(Data excerpts)
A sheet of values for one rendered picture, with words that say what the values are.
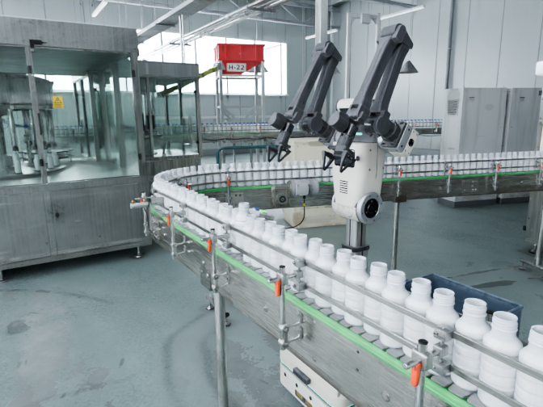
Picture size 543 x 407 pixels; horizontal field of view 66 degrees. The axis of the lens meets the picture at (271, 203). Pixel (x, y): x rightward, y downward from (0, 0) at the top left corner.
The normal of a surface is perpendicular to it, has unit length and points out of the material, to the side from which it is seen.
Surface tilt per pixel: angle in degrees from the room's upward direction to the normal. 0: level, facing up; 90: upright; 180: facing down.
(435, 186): 90
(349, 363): 90
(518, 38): 90
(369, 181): 101
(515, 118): 90
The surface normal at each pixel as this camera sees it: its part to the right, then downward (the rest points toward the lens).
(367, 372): -0.85, 0.12
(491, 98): 0.24, 0.20
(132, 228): 0.53, 0.17
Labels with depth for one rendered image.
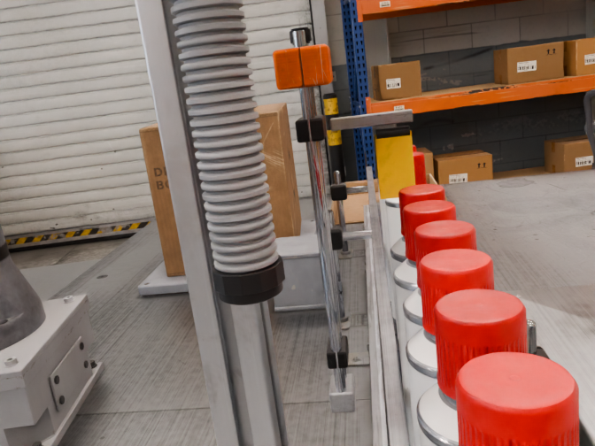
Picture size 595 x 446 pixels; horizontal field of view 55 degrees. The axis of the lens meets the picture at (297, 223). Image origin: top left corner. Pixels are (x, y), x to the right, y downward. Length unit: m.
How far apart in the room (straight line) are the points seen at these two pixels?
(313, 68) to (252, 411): 0.26
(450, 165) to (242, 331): 4.00
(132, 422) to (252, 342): 0.31
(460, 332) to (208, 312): 0.23
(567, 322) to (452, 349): 0.48
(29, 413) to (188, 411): 0.16
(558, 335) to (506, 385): 0.49
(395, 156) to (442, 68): 4.62
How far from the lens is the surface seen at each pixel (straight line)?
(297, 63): 0.44
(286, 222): 1.00
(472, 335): 0.21
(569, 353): 0.63
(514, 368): 0.18
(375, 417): 0.53
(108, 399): 0.75
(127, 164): 5.00
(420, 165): 0.58
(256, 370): 0.42
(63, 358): 0.71
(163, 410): 0.70
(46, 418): 0.68
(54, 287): 1.24
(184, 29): 0.25
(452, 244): 0.31
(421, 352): 0.28
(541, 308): 0.73
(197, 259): 0.39
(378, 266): 0.63
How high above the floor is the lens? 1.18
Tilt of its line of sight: 15 degrees down
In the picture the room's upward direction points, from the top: 7 degrees counter-clockwise
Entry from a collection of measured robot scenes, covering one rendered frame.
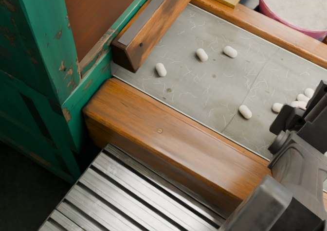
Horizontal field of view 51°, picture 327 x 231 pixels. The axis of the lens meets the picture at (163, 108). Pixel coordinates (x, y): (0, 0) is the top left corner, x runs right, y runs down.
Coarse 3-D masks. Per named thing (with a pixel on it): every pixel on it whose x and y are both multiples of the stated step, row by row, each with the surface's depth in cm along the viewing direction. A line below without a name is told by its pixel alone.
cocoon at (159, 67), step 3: (159, 63) 79; (156, 66) 79; (159, 66) 79; (162, 66) 79; (156, 69) 79; (159, 69) 78; (162, 69) 78; (159, 72) 78; (162, 72) 78; (165, 72) 78; (162, 75) 78
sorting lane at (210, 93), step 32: (192, 32) 87; (224, 32) 88; (192, 64) 82; (224, 64) 83; (256, 64) 84; (288, 64) 84; (160, 96) 77; (192, 96) 78; (224, 96) 79; (256, 96) 79; (288, 96) 80; (224, 128) 75; (256, 128) 75
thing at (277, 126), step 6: (282, 108) 66; (288, 108) 66; (282, 114) 66; (288, 114) 66; (276, 120) 67; (282, 120) 67; (270, 126) 68; (276, 126) 68; (282, 126) 67; (294, 126) 62; (276, 132) 68
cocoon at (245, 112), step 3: (243, 105) 76; (240, 108) 76; (243, 108) 75; (246, 108) 75; (240, 111) 76; (243, 111) 75; (246, 111) 75; (249, 111) 75; (243, 114) 76; (246, 114) 75; (249, 114) 75; (246, 117) 75; (249, 117) 75
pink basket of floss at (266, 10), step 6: (264, 0) 90; (264, 6) 91; (264, 12) 93; (270, 12) 89; (276, 18) 89; (282, 18) 87; (288, 24) 87; (300, 30) 88; (306, 30) 87; (312, 30) 86; (318, 30) 87; (324, 30) 87; (312, 36) 91; (318, 36) 92
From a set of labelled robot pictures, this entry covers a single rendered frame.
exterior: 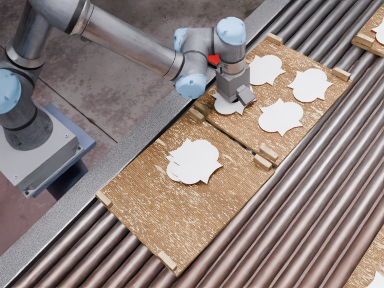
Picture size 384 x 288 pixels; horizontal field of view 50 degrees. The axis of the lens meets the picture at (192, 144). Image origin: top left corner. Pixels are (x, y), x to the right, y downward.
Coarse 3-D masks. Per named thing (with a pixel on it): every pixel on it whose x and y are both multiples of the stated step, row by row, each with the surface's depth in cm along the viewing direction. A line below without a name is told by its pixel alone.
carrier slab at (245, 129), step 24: (264, 48) 146; (288, 48) 145; (288, 72) 139; (264, 96) 135; (288, 96) 134; (336, 96) 132; (216, 120) 132; (240, 120) 131; (312, 120) 128; (264, 144) 125; (288, 144) 124
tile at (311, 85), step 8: (296, 72) 138; (304, 72) 137; (312, 72) 137; (320, 72) 137; (296, 80) 136; (304, 80) 135; (312, 80) 135; (320, 80) 135; (296, 88) 134; (304, 88) 134; (312, 88) 133; (320, 88) 133; (296, 96) 132; (304, 96) 132; (312, 96) 132; (320, 96) 131
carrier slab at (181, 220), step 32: (192, 128) 131; (160, 160) 126; (224, 160) 124; (128, 192) 121; (160, 192) 120; (192, 192) 119; (224, 192) 118; (256, 192) 117; (128, 224) 116; (160, 224) 115; (192, 224) 114; (224, 224) 113; (192, 256) 109
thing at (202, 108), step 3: (195, 102) 133; (198, 102) 133; (195, 105) 133; (198, 105) 132; (201, 105) 132; (195, 108) 134; (198, 108) 132; (201, 108) 131; (204, 108) 131; (207, 108) 131; (201, 111) 133; (204, 111) 131; (207, 111) 131; (204, 114) 132; (207, 114) 132
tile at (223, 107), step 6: (252, 90) 134; (216, 96) 135; (216, 102) 133; (222, 102) 133; (228, 102) 133; (240, 102) 132; (252, 102) 133; (216, 108) 132; (222, 108) 132; (228, 108) 132; (234, 108) 131; (240, 108) 131; (222, 114) 131; (228, 114) 131; (240, 114) 130
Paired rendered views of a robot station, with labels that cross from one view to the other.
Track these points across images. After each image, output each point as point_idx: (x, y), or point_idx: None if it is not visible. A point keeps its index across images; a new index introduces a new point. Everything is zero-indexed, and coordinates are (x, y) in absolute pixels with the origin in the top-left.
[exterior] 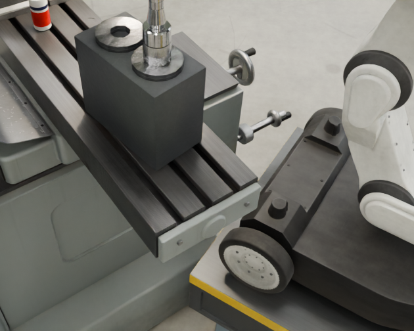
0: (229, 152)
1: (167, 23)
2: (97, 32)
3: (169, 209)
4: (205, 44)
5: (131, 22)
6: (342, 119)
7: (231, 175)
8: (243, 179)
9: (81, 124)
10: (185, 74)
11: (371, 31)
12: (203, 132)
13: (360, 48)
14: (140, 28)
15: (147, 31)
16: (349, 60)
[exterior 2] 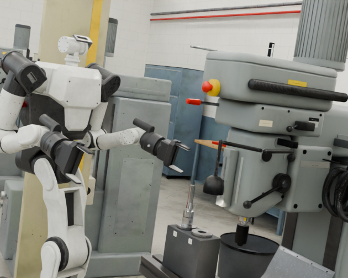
0: (150, 261)
1: (184, 209)
2: (211, 233)
3: None
4: None
5: (197, 233)
6: (85, 273)
7: (151, 257)
8: (147, 255)
9: (215, 277)
10: (175, 224)
11: (70, 246)
12: (160, 267)
13: (85, 240)
14: (193, 231)
15: (192, 209)
16: (88, 247)
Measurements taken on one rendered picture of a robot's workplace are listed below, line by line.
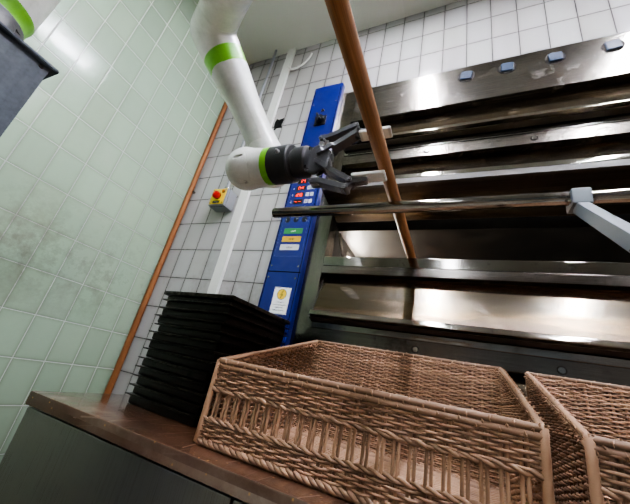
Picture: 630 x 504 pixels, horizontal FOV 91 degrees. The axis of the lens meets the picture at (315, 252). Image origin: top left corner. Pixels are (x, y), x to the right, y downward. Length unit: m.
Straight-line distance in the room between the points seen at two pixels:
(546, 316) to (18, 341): 1.69
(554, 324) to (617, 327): 0.13
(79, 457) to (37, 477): 0.11
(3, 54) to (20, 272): 0.82
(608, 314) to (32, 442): 1.41
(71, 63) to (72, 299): 0.93
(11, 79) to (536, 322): 1.31
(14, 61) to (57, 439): 0.74
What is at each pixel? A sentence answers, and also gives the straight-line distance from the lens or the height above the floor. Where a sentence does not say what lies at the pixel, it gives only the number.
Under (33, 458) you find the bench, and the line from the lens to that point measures 0.96.
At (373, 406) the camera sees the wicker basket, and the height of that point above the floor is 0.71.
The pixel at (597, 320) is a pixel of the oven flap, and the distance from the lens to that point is 1.11.
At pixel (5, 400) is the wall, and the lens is 1.56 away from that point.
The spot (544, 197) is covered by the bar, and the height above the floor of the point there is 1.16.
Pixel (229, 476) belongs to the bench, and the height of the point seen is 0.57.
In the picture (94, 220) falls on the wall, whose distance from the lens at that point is 1.59.
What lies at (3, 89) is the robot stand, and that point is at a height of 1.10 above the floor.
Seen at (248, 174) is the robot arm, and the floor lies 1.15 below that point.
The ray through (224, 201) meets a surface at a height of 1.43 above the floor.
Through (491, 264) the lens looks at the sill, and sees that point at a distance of 1.12.
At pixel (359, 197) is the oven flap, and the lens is 1.19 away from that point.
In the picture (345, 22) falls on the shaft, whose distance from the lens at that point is 0.52.
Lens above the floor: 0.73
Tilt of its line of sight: 22 degrees up
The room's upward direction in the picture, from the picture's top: 12 degrees clockwise
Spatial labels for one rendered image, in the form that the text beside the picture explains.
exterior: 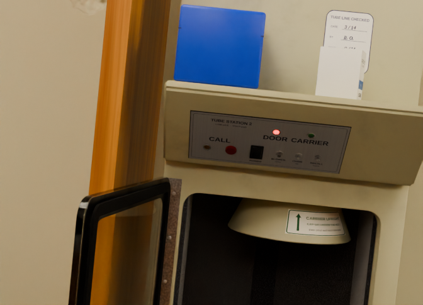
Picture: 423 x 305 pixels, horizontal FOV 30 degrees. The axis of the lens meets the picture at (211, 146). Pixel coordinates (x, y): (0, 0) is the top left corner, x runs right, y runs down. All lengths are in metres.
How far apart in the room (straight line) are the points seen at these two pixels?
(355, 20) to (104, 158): 0.37
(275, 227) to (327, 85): 0.22
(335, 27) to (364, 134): 0.16
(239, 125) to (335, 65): 0.13
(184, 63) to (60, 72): 0.60
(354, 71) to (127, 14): 0.28
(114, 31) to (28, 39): 0.58
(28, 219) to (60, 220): 0.06
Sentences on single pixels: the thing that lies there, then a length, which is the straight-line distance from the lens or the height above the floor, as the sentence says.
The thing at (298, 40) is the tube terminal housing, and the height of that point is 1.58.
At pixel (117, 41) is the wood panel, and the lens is 0.95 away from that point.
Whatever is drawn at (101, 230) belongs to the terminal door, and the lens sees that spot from 0.78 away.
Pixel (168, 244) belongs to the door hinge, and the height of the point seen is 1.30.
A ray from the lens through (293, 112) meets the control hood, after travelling 0.93.
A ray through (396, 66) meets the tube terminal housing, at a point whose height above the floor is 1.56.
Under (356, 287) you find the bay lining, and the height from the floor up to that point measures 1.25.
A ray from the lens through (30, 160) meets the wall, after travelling 1.51.
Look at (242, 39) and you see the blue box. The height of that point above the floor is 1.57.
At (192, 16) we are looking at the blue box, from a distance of 0.93.
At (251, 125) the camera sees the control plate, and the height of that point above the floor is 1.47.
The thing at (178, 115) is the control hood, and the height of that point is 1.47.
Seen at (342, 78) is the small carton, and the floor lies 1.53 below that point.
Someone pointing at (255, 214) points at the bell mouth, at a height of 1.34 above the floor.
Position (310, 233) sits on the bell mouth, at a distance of 1.07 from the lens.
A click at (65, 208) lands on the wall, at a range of 1.51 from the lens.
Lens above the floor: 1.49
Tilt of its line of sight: 3 degrees down
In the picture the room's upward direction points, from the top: 6 degrees clockwise

◆ WORK INSTRUCTION
In the records above, find the line with "7: (231, 175)". Print exactly from there through the line with "Picture: 630 x", minus the pictures.

◆ ANSWER TO THE EXERCISE
7: (231, 175)
8: (243, 179)
9: (81, 124)
10: (185, 74)
11: (371, 31)
12: (203, 132)
13: (360, 48)
14: (140, 28)
15: (147, 31)
16: (349, 60)
[exterior 2] 
0: (150, 261)
1: (184, 209)
2: (211, 233)
3: None
4: None
5: (197, 233)
6: (85, 273)
7: (151, 257)
8: (147, 255)
9: (215, 277)
10: (175, 224)
11: (70, 246)
12: (160, 267)
13: (85, 240)
14: (193, 231)
15: (192, 209)
16: (88, 247)
Measurements taken on one rendered picture of a robot's workplace are listed below, line by line.
Picture: 630 x 504 pixels, horizontal FOV 91 degrees. The axis of the lens meets the picture at (315, 252). Image origin: top left corner. Pixels are (x, y), x to the right, y downward. Length unit: m.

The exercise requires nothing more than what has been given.